WHAT IS BEING ASKED
Across all the lines of the following material, count those that include the word "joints" and give only the result.

▶

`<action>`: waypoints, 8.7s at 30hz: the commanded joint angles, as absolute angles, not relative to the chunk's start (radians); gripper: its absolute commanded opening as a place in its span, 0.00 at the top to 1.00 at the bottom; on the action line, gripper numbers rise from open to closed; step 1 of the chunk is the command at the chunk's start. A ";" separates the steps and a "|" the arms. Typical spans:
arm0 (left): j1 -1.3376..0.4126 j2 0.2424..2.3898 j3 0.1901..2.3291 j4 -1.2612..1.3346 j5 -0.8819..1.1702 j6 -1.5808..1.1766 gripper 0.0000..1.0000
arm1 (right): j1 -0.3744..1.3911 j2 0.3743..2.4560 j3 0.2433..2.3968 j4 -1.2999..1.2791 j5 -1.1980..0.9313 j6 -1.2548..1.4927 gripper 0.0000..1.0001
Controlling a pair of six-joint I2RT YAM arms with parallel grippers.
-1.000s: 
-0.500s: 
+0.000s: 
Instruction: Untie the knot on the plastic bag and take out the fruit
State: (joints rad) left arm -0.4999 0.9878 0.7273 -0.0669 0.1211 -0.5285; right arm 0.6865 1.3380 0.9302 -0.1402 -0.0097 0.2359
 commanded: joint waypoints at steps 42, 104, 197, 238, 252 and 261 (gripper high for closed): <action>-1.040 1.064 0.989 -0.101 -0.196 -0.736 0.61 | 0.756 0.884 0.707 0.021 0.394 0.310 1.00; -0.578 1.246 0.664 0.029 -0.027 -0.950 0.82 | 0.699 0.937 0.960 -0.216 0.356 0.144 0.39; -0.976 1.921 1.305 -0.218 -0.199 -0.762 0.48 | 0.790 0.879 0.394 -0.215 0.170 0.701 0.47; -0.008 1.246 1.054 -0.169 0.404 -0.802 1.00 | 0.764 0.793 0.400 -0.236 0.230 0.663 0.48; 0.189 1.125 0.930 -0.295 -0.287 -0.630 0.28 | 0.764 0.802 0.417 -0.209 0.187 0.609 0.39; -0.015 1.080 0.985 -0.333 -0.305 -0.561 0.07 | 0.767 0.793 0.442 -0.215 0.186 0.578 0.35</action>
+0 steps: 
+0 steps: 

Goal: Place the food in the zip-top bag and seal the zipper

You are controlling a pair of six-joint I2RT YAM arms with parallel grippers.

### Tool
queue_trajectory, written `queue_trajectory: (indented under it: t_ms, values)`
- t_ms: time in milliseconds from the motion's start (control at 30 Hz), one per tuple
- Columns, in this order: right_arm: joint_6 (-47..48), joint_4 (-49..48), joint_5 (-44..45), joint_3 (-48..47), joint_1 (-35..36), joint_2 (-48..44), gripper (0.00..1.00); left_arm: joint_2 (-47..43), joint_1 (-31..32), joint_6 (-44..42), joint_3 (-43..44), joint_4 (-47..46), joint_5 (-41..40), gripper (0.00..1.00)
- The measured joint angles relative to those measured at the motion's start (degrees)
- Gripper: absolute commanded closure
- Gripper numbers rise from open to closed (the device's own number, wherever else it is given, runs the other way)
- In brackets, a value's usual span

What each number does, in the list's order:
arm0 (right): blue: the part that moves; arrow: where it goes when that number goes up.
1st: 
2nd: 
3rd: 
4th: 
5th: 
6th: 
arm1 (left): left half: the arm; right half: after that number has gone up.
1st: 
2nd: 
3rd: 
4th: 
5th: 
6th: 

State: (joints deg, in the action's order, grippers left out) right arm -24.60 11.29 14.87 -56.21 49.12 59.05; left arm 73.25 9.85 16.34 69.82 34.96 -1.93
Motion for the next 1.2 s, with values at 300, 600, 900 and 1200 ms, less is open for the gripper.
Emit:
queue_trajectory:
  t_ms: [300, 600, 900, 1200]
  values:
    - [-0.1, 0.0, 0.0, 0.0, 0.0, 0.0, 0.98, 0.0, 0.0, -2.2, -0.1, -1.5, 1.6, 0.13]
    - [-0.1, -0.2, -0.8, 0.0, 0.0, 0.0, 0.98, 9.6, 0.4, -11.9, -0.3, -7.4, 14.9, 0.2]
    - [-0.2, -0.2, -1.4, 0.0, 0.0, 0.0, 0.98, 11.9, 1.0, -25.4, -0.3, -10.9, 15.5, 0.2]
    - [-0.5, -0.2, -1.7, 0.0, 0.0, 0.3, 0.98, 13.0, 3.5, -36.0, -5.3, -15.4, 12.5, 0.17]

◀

TASK SOLUTION
2